■ WORK REQUIRED ■
Print, from the listing below, the lines starting at the line containing "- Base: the" and ending at the line containing "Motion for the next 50", exactly as they stand, and print nothing else.

■ TASK INPUTS ■
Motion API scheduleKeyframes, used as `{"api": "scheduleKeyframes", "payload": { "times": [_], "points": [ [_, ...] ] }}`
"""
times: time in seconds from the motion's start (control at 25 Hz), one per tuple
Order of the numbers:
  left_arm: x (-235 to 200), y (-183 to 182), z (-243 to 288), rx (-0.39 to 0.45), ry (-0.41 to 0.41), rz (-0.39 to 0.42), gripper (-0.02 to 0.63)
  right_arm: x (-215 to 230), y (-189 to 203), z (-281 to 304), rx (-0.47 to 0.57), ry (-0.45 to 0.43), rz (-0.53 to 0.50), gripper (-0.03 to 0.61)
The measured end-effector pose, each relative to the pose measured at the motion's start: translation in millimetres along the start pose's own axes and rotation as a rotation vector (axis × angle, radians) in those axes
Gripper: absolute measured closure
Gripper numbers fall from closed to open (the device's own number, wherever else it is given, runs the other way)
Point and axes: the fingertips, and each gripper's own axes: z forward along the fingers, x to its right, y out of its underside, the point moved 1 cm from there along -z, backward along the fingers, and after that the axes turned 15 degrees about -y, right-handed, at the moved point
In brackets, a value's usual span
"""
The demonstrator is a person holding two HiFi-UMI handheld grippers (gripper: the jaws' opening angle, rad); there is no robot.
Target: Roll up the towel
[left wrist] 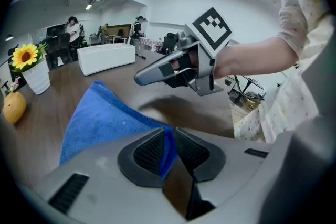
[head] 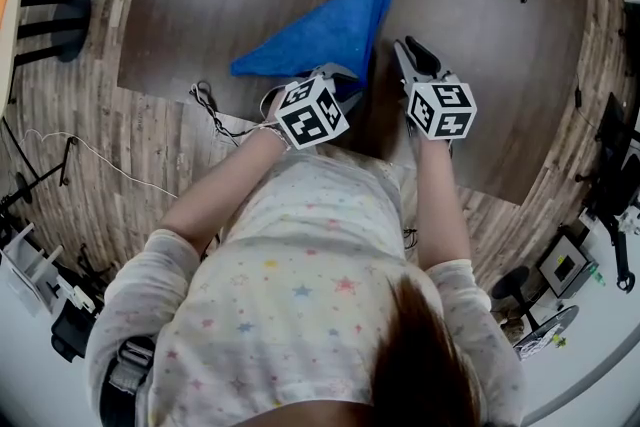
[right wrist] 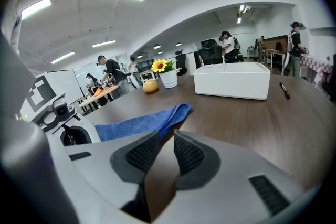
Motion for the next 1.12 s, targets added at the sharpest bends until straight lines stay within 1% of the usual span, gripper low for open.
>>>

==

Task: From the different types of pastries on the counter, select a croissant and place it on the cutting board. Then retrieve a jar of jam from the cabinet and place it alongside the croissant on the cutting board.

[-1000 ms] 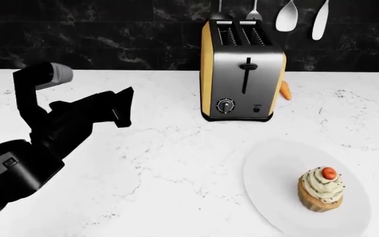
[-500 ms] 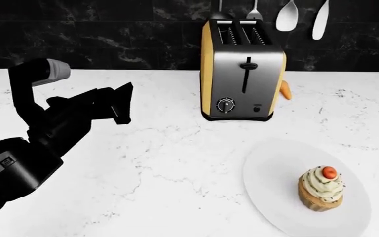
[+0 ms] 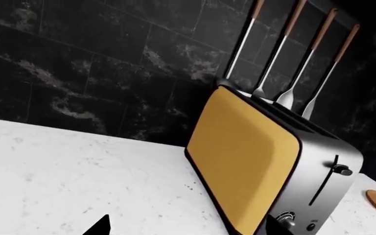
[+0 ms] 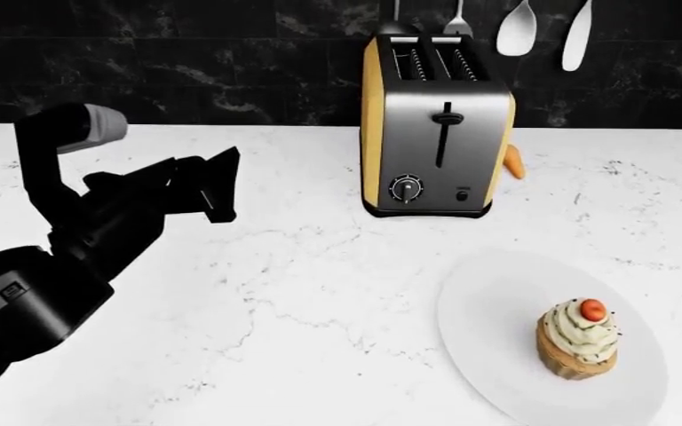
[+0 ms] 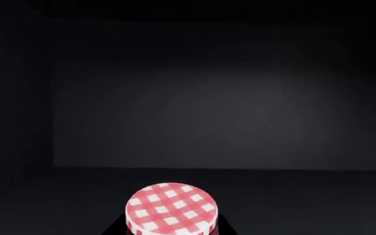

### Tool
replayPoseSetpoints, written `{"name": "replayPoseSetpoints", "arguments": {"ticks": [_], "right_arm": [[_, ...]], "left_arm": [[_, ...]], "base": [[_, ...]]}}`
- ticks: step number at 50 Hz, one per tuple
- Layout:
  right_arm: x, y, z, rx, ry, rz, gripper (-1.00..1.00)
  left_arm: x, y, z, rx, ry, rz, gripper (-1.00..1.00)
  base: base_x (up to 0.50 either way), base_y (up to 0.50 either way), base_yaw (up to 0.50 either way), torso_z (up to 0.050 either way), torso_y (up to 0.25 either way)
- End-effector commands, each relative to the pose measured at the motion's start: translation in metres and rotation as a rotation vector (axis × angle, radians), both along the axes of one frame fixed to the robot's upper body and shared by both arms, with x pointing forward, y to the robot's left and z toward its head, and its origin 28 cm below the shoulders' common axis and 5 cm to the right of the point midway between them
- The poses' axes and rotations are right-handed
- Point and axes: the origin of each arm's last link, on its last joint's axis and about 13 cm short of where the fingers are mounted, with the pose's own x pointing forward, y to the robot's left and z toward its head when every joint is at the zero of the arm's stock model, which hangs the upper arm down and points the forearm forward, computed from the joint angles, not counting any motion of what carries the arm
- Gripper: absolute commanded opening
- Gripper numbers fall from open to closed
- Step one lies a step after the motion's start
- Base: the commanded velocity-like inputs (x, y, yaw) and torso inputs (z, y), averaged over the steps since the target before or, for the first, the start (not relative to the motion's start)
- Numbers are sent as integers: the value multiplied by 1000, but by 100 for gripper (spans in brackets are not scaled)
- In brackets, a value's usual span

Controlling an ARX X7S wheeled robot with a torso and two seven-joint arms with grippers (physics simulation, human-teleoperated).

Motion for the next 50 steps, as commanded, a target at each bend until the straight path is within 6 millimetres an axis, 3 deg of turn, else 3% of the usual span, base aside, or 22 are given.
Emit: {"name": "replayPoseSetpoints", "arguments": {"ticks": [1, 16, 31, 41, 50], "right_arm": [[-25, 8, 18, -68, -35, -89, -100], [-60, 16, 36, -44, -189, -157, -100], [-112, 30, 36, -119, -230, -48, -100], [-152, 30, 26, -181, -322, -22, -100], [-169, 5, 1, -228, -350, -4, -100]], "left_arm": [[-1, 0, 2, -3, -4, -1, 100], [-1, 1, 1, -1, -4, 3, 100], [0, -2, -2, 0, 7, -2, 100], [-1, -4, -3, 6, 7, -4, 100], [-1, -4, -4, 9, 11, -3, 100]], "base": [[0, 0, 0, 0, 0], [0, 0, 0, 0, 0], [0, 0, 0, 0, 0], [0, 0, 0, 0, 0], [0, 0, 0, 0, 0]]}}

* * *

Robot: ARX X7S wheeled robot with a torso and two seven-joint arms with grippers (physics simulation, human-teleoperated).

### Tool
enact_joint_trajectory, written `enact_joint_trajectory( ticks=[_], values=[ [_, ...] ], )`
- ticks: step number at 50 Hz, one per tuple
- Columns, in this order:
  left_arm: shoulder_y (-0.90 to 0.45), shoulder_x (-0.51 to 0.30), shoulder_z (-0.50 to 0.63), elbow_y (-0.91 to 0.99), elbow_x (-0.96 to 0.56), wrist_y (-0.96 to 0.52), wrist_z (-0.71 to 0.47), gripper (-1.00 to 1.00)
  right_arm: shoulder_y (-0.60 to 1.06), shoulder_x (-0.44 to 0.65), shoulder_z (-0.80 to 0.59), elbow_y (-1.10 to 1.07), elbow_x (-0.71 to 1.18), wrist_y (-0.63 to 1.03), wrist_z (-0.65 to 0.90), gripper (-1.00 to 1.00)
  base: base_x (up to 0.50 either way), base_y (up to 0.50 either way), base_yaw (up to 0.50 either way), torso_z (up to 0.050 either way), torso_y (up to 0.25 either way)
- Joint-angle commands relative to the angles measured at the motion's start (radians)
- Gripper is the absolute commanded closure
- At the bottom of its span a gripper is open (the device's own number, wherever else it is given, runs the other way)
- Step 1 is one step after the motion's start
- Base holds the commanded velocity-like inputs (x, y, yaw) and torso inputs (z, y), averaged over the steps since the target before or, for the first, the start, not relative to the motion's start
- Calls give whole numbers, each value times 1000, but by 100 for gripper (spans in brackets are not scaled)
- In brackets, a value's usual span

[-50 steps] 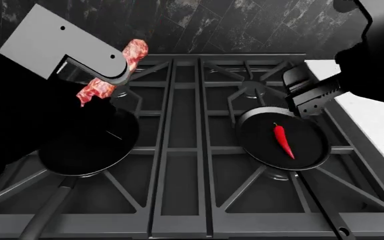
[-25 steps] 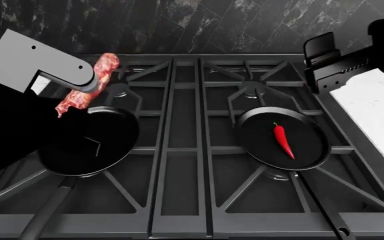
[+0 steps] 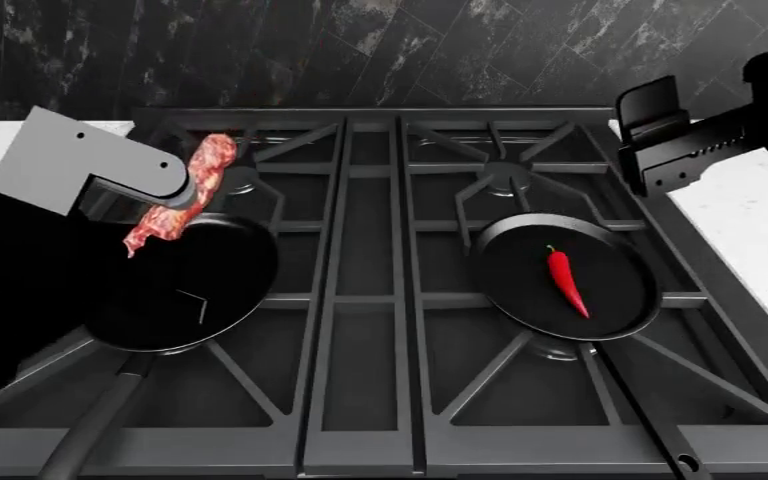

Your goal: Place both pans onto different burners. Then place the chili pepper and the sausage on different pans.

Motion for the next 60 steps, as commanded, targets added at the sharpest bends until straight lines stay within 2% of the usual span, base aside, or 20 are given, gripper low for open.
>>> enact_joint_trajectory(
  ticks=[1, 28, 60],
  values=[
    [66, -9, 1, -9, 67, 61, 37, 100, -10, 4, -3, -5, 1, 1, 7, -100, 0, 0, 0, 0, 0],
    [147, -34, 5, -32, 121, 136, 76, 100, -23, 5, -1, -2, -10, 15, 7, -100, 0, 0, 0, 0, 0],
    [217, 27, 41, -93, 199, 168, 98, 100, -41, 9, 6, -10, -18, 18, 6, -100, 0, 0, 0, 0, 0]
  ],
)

■ SOLUTION FOR THIS PROBLEM ■
- Base: the commanded velocity-like inputs (x, y, yaw) and torso inputs (z, y), averaged over the steps since the target before or, for the first, the start (not relative to the motion's start)
- Numbers are sent as integers: the value multiplied by 1000, but by 100 for gripper (spans in brackets are not scaled)
- In brackets, a value's usual span

Controlling an ARX X7S wheeled robot with a torso and two seven-joint arms with grippers (physics simulation, human-teleoperated).

Motion for the next 50 steps, as commanded, a target at each bend until the straight path is within 6 millimetres an axis, 3 deg of turn, else 3% of the usual span, base aside, or 22 are given.

The exercise has been finished.